__Supplied data__:
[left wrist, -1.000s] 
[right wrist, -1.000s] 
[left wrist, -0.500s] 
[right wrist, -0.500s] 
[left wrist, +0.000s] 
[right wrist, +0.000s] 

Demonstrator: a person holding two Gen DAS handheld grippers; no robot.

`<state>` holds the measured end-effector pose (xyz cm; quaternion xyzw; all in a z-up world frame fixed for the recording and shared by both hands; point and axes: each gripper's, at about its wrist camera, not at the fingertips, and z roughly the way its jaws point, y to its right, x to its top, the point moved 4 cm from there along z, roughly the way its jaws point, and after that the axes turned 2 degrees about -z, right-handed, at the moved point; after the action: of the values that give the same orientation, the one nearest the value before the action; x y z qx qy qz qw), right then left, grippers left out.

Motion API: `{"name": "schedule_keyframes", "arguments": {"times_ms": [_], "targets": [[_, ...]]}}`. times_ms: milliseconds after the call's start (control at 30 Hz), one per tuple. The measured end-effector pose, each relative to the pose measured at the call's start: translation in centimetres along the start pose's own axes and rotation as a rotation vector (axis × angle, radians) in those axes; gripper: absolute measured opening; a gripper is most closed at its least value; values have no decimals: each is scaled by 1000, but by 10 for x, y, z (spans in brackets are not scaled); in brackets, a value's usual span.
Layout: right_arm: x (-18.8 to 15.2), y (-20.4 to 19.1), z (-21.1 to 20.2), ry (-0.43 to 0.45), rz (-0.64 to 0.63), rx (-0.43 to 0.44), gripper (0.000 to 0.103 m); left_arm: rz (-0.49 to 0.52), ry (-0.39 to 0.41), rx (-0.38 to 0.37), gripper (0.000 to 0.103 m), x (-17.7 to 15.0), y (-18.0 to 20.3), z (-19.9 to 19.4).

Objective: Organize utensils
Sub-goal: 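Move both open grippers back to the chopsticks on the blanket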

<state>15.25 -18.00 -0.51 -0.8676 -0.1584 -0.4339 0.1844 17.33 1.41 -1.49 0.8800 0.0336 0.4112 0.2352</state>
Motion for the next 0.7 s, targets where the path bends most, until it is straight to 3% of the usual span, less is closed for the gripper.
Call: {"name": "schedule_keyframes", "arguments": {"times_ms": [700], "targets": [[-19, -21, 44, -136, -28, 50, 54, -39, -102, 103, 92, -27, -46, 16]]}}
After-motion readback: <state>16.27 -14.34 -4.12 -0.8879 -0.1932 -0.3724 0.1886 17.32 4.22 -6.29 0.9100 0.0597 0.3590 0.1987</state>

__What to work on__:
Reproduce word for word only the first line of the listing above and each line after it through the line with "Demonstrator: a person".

__Problem solution__:
[left wrist, -1.000s] 
[right wrist, -1.000s] 
[left wrist, -0.500s] 
[right wrist, -0.500s] 
[left wrist, +0.000s] 
[right wrist, +0.000s] 

Demonstrator: a person holding two Gen DAS handheld grippers; no robot.

No additional response is required.